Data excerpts
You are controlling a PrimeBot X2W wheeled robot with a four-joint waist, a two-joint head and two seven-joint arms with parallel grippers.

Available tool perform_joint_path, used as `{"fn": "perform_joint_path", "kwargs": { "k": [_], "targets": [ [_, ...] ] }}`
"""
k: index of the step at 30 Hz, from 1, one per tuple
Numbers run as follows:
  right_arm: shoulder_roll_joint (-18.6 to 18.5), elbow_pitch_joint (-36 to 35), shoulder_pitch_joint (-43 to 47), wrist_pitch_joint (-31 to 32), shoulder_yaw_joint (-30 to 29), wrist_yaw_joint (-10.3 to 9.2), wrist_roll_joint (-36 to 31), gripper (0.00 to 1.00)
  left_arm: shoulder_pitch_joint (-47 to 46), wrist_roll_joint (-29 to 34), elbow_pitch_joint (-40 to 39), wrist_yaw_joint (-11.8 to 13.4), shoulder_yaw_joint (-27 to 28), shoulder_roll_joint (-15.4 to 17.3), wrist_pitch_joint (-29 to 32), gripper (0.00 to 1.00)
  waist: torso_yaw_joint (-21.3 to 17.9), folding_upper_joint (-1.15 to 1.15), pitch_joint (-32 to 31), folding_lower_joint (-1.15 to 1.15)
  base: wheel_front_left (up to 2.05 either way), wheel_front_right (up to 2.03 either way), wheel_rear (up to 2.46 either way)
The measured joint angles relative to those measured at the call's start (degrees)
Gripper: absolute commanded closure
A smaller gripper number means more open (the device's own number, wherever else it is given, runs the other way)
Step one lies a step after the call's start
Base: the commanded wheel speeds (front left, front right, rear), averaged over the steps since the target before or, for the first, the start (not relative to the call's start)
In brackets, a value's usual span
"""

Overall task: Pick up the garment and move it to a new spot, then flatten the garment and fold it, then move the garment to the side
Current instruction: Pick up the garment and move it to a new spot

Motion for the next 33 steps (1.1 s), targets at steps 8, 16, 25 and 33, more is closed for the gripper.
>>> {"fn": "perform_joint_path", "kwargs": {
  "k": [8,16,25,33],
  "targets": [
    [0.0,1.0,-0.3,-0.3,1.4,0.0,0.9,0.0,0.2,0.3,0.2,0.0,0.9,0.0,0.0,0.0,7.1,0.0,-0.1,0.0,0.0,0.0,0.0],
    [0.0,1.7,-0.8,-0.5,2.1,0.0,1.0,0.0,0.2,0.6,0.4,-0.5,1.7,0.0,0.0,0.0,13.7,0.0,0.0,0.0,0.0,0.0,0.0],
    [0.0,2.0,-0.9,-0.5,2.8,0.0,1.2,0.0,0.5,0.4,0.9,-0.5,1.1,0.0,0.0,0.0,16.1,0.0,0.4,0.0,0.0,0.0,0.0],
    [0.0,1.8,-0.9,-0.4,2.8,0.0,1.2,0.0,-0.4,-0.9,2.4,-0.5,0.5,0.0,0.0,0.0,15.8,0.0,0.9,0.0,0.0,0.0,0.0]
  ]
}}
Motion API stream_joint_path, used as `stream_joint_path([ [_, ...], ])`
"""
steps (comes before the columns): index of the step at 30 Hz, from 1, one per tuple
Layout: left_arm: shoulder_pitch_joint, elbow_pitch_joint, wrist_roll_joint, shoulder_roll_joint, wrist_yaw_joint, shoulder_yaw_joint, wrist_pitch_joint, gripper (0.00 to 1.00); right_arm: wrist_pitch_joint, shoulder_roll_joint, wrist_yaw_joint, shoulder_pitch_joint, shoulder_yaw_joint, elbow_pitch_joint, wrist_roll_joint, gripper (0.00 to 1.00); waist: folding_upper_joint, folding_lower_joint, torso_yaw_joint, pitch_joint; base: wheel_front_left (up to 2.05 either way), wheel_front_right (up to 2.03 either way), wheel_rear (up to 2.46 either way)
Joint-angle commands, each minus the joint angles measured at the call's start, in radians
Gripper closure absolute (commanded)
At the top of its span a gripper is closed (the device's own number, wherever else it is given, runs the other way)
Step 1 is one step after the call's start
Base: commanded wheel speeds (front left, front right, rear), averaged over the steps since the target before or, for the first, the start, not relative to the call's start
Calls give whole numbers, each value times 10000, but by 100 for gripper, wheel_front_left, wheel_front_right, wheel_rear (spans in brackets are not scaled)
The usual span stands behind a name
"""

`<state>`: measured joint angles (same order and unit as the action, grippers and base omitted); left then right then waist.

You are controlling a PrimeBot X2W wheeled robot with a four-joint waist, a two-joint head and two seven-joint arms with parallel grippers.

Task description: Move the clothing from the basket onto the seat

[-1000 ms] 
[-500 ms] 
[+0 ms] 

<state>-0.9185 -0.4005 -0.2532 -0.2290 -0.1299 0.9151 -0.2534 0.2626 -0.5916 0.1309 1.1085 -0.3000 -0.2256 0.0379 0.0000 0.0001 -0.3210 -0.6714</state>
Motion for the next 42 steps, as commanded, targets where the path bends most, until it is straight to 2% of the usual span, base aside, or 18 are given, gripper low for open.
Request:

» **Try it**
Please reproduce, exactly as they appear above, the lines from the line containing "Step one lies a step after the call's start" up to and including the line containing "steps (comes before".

» **Exercise output**
Step one lies a step after the call's start
Base: the commanded wheel speeds (front left, front right, rear), averaged over the steps since the target before or, for the first, the start (not relative to the call's start)
In brackets, a value's usual span
"""

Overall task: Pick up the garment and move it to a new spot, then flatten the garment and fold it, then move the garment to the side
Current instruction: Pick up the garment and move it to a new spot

Motion for the next 33 steps (1.1 s), targets at steps 8, 16, 25 and 33, more is closed for the gripper.
>>> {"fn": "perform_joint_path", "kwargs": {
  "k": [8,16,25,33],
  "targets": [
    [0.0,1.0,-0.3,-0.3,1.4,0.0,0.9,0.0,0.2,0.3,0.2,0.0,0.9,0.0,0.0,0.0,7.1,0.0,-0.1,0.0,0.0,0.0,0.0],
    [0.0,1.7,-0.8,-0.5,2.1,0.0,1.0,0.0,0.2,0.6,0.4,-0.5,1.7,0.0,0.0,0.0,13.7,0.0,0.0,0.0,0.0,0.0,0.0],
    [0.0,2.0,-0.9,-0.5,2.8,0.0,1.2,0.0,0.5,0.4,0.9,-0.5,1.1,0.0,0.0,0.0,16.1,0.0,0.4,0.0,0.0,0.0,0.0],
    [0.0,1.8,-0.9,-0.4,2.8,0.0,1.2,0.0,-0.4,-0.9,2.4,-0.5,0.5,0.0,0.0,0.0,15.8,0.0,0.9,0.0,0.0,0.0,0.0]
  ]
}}
Motion API stream_joint_path, used as `stream_joint_path([ [_, ...], ])`
"""
steps (comes before the columns): index of the step at 30 Hz, from 1, one per tuple

There is nothing else to the answer.